The second film I’m reviewing from the Women’s Voices Shorts Programme is Oh Su-yeon. Running at 27 minutes, A Blind Alley follows school friends Moonyoung and Eunjae, after Moonyoung suffers a traumatic incident and becomes withdrawn. She hides it from Eunjae, refusing to confide in her for most of the film. This short does an excellent job at portraying trauma, friendship and sexuality. The result is not always an easy watch, but it was refreshing to see these topics explored on-screen in a raw and honest way.
A Blind Alley opens with Moonyoung walking home from school alone, when she is suddenly approached by a stranger who gropes her breasts and runs off, leaving her shaken up. We never learn who this man was or why he decided to do it, so we as an audience are just as angry as Moonyoung. He is never brought to justice and gets to go about his day whilst she deals with the aftermath and the trauma. I loved the choice to never reveal the man’s identity, as this forces us to feel the pain and frustrations of the victim, and makes us think about the way society treats sexual assault.

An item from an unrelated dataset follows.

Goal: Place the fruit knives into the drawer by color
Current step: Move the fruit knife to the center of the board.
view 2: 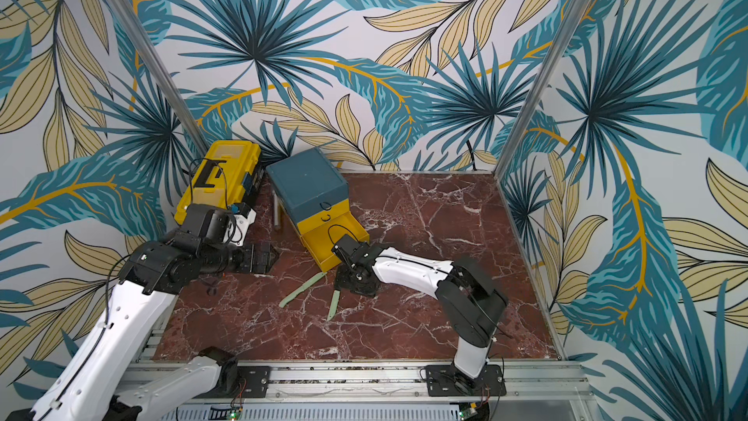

Following this incident, Moonyoung refuses to walk down the alley again, opting for the longer route to and from school. This confuses Eunjae, who soon becomes frustrated that her best friend is keeping something from her. Lead actresses Oh Woori and Lee Haeun are fantastic together, and their on-screen friendship feels so genuine. I spent a lot of the film wanting Moonyoung to finally confide, and seek comfort from her closest friend. We don’t hear much from the other characters, so the friendship between these two girls is central to the narrative and feels engaging throughout.
Visually, A Blind Alley feels minimalistic and devoid of bright colours and when teamed with Moonyoung’s trauma, it makes the film an incredibly depressing place to be. This is far from a negative thing though, as it really transports you to their world and puts audiences in an uncomfortable, yet important position. Moonyoung starts questioning a lot of things about her life, including her sexual orientation, and it’s a very dark place for her. She is confused and isolated, especially when the other girls at school make crude comments about a lesbian student. This conservative and judgemental environment is not a pleasant place to be for Moonyoung, and the film’s style reflects this perfectly.
Overall A Blind Alley is an unapologetic and honest film that refuses to ignore important societal issues. It is a film about women’s issues but targeted at a much wider audience, encouraging them to wake up and understand. I’m so glad I had the opportunity to watch this short and would encourage all of you to seek it out.